WORK INSTRUCTIONS —
The required result is the exact run of lines beginning at the one containing "query: the noun phrase to outline: table" and ending at the last line of the entries.

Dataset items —
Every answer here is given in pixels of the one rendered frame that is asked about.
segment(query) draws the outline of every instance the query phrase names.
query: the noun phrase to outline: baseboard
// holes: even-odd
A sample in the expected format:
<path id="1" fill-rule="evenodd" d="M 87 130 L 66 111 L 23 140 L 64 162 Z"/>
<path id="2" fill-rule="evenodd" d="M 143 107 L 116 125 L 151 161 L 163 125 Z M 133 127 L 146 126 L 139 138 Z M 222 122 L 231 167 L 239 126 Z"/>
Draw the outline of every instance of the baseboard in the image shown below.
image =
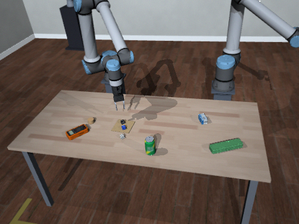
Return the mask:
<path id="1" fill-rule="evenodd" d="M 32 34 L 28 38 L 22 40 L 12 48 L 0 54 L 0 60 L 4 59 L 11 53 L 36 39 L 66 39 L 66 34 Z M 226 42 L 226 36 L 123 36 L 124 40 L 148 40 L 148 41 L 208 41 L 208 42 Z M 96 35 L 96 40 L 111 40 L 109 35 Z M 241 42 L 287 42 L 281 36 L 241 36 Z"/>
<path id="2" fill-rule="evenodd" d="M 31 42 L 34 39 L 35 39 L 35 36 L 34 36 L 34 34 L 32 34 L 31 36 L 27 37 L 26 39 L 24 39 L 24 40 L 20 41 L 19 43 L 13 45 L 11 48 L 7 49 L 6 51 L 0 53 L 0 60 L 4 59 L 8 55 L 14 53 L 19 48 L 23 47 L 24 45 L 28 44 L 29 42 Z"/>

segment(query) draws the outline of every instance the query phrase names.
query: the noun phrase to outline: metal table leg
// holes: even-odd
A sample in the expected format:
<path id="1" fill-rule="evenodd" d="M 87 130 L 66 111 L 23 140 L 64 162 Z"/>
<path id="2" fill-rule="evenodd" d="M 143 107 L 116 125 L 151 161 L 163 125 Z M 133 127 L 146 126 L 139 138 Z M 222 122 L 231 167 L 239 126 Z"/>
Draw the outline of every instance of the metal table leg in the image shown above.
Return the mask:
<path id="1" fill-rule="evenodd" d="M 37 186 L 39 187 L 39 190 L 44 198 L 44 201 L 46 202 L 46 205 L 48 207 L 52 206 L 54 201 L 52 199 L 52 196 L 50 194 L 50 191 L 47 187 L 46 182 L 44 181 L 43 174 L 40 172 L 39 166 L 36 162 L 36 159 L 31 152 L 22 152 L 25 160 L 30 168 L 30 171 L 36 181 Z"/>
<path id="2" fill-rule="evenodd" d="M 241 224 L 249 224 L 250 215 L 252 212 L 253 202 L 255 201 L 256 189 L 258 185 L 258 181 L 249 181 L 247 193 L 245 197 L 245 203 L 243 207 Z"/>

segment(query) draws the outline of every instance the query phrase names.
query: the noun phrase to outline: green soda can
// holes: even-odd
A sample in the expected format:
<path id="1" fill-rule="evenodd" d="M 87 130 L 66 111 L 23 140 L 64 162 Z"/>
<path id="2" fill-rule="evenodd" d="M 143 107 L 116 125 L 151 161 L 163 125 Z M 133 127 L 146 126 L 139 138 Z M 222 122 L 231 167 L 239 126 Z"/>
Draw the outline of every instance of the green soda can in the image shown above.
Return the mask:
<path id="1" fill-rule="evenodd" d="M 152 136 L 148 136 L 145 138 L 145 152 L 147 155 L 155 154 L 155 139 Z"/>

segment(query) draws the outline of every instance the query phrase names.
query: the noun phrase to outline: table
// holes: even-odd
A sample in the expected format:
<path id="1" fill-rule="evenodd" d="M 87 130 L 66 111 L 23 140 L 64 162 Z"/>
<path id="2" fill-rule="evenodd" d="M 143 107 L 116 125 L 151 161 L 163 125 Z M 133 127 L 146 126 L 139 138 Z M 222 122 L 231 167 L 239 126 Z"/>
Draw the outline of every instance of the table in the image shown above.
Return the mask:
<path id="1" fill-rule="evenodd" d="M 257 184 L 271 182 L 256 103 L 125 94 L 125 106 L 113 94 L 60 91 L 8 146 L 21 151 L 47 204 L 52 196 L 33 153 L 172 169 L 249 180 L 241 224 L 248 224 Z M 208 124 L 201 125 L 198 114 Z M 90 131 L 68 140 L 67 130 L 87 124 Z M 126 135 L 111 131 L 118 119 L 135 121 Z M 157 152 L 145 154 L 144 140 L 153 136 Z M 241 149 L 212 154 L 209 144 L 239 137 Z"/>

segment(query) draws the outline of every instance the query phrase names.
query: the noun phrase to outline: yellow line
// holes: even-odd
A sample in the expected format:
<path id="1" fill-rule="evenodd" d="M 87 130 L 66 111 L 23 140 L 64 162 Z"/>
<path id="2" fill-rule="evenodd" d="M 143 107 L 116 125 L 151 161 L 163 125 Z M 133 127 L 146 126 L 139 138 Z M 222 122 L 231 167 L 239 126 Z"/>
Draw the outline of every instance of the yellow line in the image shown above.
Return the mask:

EXERCISE RESULT —
query: the noun phrase to outline: table
// holes: even-odd
A sample in the expected format:
<path id="1" fill-rule="evenodd" d="M 87 130 L 66 111 L 23 140 L 64 162 Z"/>
<path id="2" fill-rule="evenodd" d="M 143 107 L 116 125 L 151 161 L 163 125 Z M 133 127 L 146 126 L 139 138 Z M 222 122 L 231 167 L 239 126 Z"/>
Draw the outline of every instance of the table in the image shown above.
Return the mask:
<path id="1" fill-rule="evenodd" d="M 257 184 L 271 182 L 256 103 L 125 94 L 125 106 L 113 94 L 60 91 L 8 146 L 21 151 L 47 204 L 52 196 L 33 153 L 172 169 L 249 180 L 241 224 L 248 224 Z M 208 124 L 201 125 L 198 114 Z M 90 131 L 68 140 L 67 130 L 87 124 Z M 126 135 L 111 131 L 118 119 L 135 121 Z M 157 152 L 145 154 L 144 140 L 153 136 Z M 241 149 L 212 154 L 209 144 L 239 137 Z"/>

segment(query) draws the outline of every instance the query phrase names.
query: the noun phrase to outline: yellow line
// holes: even-odd
A sample in the expected format:
<path id="1" fill-rule="evenodd" d="M 87 130 L 66 111 L 23 140 L 64 162 Z"/>
<path id="2" fill-rule="evenodd" d="M 143 107 L 116 125 L 151 161 L 163 125 Z M 133 127 L 146 126 L 139 138 Z M 222 122 L 231 167 L 239 126 Z"/>
Draw the outline of every instance of the yellow line in the image shown above.
Return the mask:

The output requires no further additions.